## What needs to be done
Find each line below where the word "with" occurs, and copy it.

# # # # # # #

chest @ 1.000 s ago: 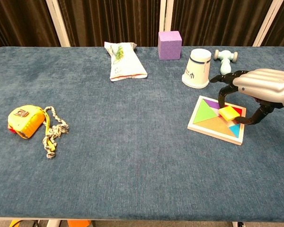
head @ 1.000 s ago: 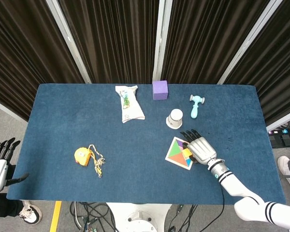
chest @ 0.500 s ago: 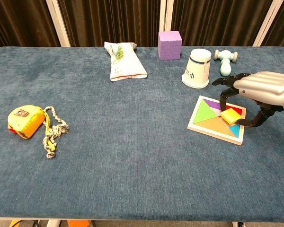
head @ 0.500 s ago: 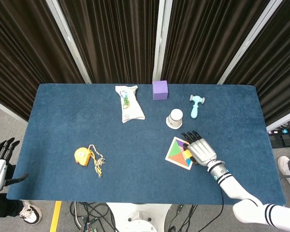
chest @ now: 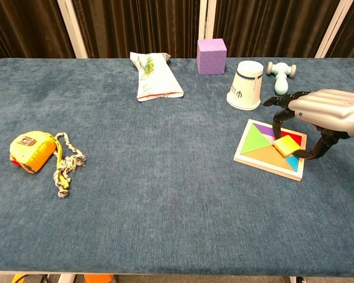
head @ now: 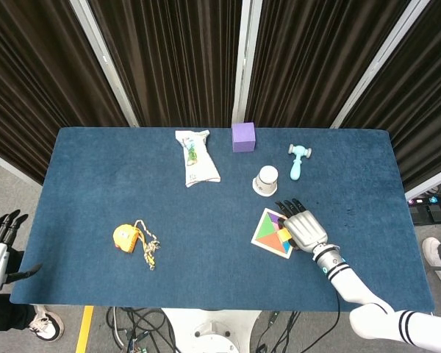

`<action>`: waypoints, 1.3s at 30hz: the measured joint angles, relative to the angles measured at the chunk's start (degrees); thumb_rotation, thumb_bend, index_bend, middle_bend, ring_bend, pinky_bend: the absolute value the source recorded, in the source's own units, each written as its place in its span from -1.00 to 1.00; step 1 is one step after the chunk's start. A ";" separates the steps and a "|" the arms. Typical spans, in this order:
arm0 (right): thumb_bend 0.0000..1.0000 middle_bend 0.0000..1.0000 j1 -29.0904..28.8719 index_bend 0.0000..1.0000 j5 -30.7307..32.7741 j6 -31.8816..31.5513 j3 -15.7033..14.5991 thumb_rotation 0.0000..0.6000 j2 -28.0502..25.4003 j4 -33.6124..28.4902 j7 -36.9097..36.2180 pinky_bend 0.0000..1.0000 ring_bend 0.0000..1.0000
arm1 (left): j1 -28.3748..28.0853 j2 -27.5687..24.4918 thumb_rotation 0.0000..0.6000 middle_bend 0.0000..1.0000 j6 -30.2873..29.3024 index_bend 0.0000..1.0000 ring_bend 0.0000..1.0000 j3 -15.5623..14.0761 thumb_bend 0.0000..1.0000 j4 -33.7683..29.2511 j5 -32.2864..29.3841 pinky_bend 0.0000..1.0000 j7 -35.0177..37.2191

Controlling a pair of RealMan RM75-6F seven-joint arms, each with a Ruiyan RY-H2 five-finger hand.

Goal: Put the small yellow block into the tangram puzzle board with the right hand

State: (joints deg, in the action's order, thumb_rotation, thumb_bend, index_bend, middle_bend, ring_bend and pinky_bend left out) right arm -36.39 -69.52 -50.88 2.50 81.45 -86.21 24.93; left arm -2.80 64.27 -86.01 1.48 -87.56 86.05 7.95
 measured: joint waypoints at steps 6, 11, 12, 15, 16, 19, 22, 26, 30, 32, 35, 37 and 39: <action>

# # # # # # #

## Output below
Controlling a pair of RealMan RM75-6F seven-joint arms, each with a Ruiyan RY-H2 five-finger hand.
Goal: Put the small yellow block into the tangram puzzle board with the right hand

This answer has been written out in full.